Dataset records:
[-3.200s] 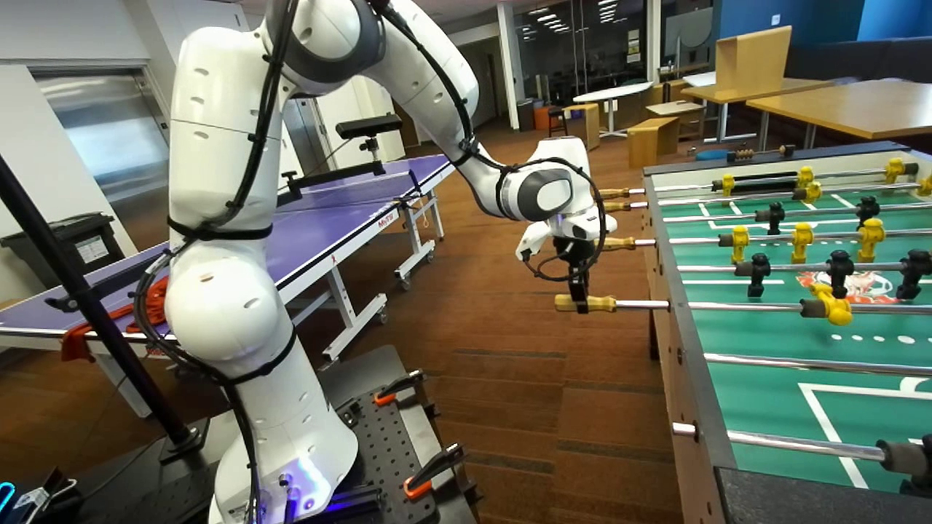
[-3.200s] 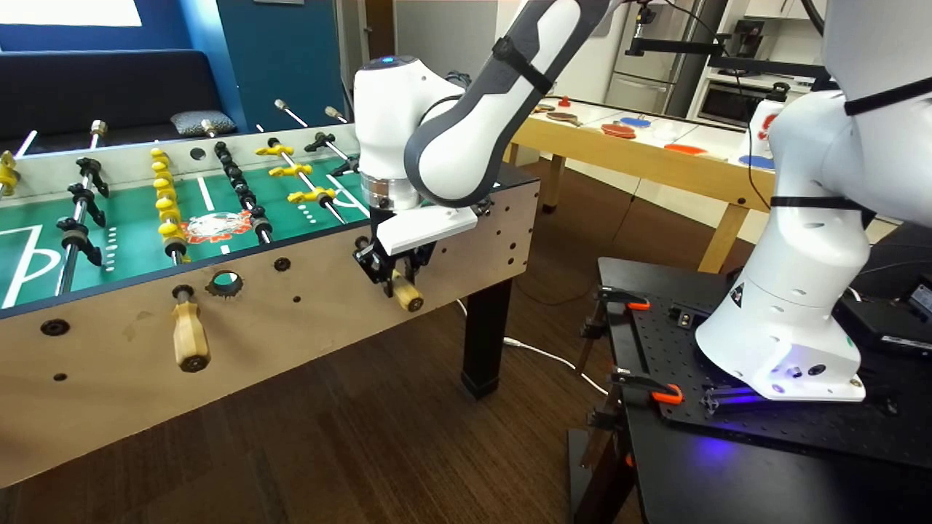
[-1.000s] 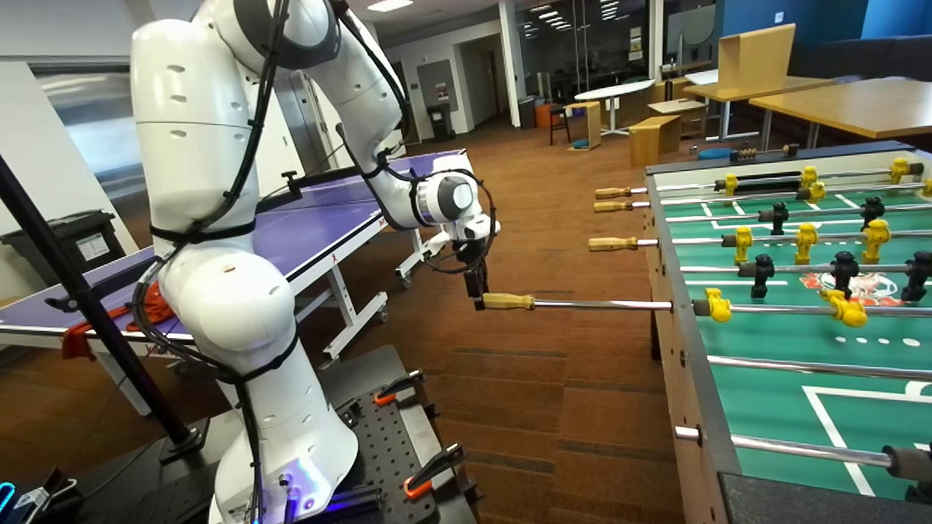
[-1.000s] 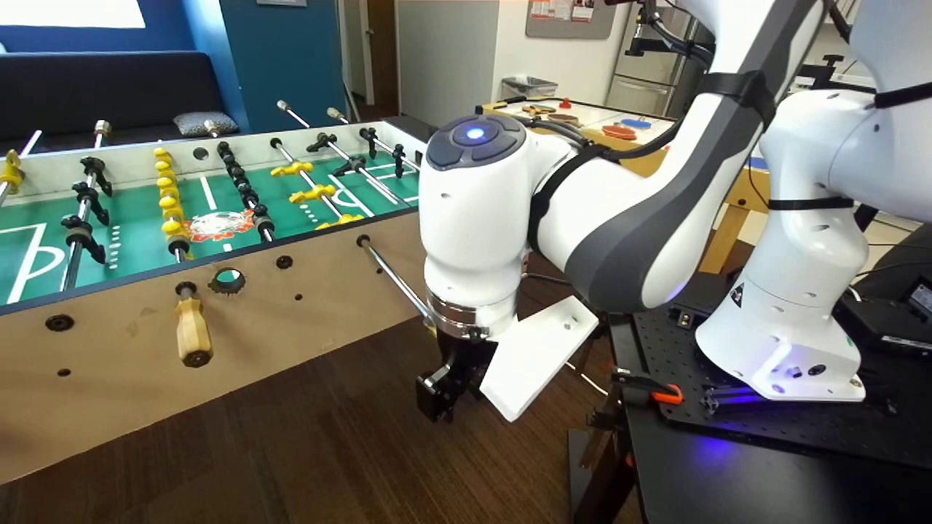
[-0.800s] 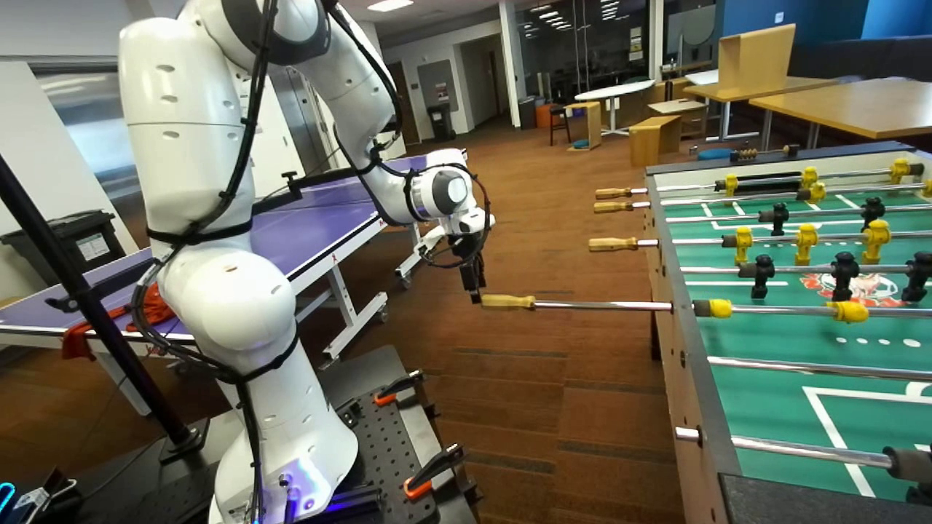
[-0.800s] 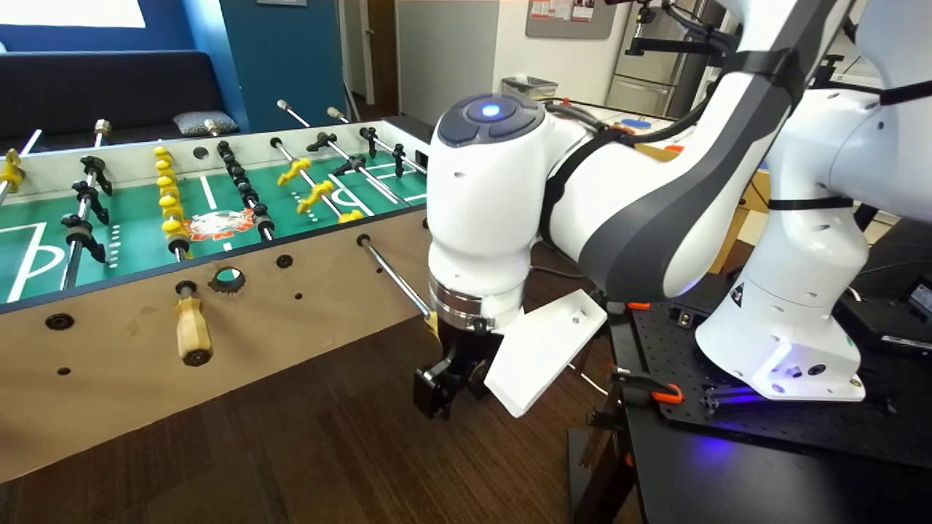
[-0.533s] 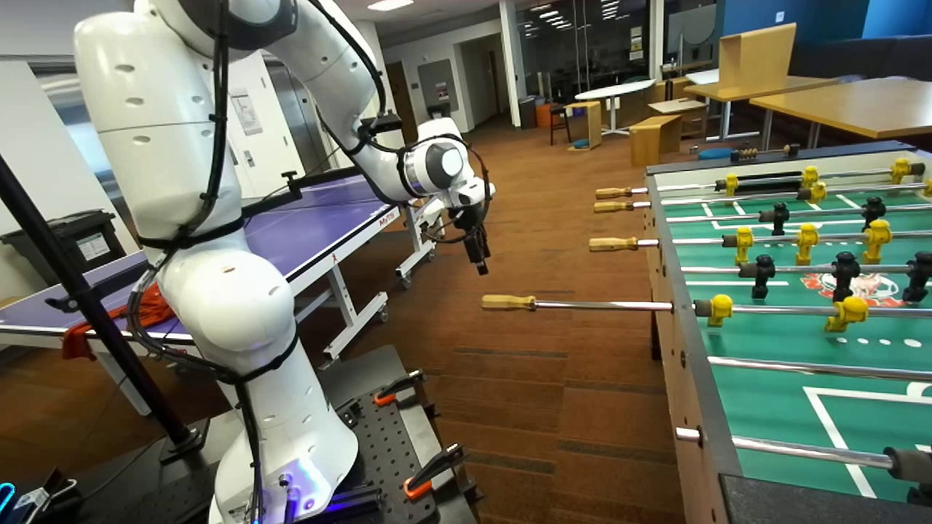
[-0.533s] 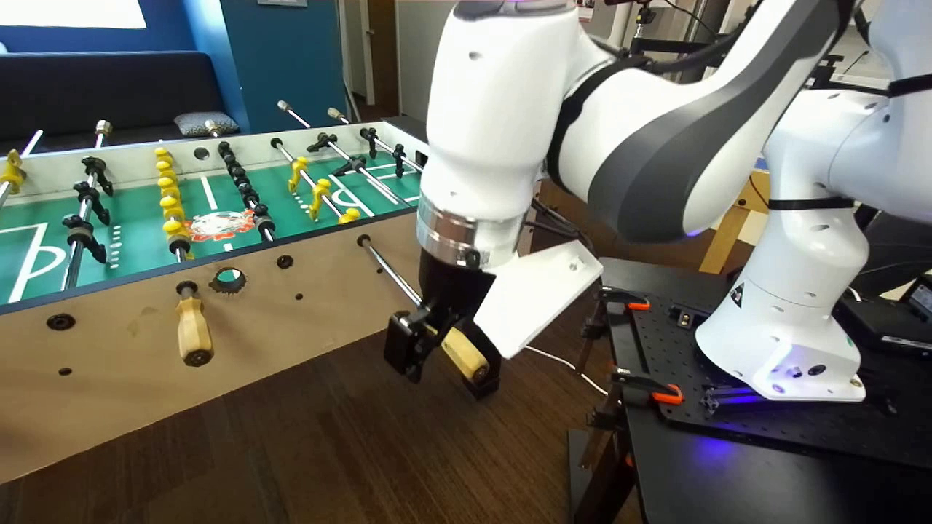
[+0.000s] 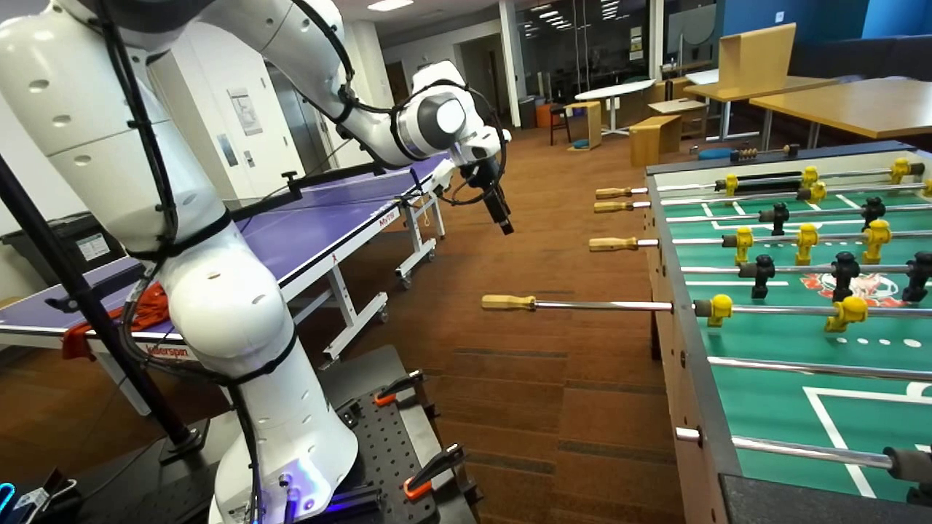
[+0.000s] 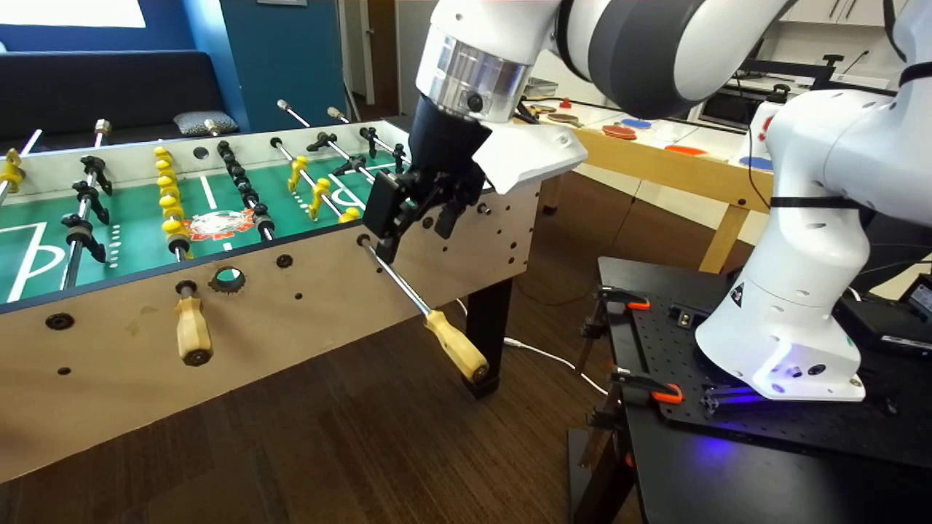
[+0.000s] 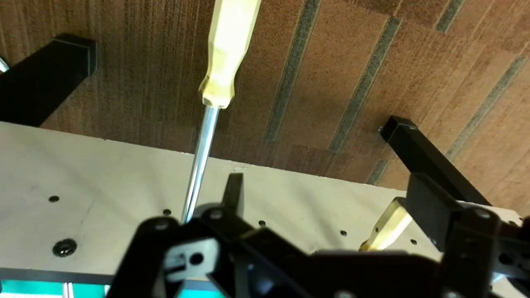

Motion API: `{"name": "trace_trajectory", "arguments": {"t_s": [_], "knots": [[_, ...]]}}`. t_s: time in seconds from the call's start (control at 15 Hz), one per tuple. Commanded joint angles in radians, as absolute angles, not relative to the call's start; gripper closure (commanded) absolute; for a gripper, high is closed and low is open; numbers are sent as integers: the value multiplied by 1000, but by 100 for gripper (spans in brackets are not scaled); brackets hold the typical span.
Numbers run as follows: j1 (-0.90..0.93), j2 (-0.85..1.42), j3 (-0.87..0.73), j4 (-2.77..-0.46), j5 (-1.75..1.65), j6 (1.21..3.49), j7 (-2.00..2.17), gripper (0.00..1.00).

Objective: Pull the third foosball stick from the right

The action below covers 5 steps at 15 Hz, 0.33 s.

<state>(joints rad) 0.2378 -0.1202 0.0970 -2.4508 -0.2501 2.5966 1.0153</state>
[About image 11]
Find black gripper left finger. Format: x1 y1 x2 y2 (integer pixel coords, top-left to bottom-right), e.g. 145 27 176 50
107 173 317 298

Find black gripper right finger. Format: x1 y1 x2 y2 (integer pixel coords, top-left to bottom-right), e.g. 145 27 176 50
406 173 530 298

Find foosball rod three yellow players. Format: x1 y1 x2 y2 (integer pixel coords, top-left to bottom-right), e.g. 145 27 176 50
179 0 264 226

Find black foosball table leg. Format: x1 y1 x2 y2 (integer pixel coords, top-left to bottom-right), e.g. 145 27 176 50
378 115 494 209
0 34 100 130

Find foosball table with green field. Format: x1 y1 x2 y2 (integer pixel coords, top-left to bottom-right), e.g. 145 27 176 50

(WHAT YOU ARE ASKED TO DO) Repeat the lines above precisely and skip every picture.

(TASK RESULT)
[-3.200s] 
[-3.200s] 
[-1.000s] 
[-1.000s] 
[-0.800s] 
[-0.800s] 
[-0.533s] 
[-0.533s] 
[+0.000s] 
[+0.000s] 
[+0.000s] 

Motion API: `{"name": "trace_trajectory", "arguments": {"t_s": [_], "knots": [[_, ...]]}}`. t_s: time in seconds from the call's start (control at 15 Hz), one per tuple. Commanded joint angles in radians, as absolute angles, not relative to the call's start; gripper closure (commanded) absolute; for a gripper, high is closed and low is open; numbers are sent as integers: the value multiplied by 1000, but by 100 for gripper (spans in brackets are not scaled); brackets hold the typical span.
Numbers run as follows: j1 (-0.90..0.93), j2 (-0.85..1.42), j3 (-0.87..0.73), j4 (-2.77..-0.46), j5 (-1.75..1.65), j6 (1.21..3.49), j7 (-2.00..2.17), gripper (0.00..1.00).

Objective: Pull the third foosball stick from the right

The action below covers 5 steps at 15 Hz, 0.33 s.

<state>(joints rad) 0.2378 -0.1202 0.0970 -2.4508 -0.2501 2.5966 1.0153</state>
[About image 11]
Find black gripper left finger. Format: x1 y1 x2 y2 (integer pixel coords, top-left to bottom-right), e.g. 145 27 176 50
107 173 317 298

Find black gripper right finger. Format: x1 y1 x2 y2 (integer pixel coords, top-left to bottom-right), e.g. 145 27 176 50
406 173 530 298

Find foosball rod three yellow players. Format: x1 y1 x2 y2 (integer pixel coords, top-left to bottom-right), e.g. 145 27 176 50
179 0 264 226

Find black foosball table leg. Format: x1 y1 x2 y2 (integer pixel coords, top-left to bottom-right), e.g. 145 27 176 50
378 115 494 209
0 34 100 130

Find foosball table with green field. Format: x1 y1 x2 y2 (integer pixel coords, top-left to bottom-right), e.g. 145 27 176 50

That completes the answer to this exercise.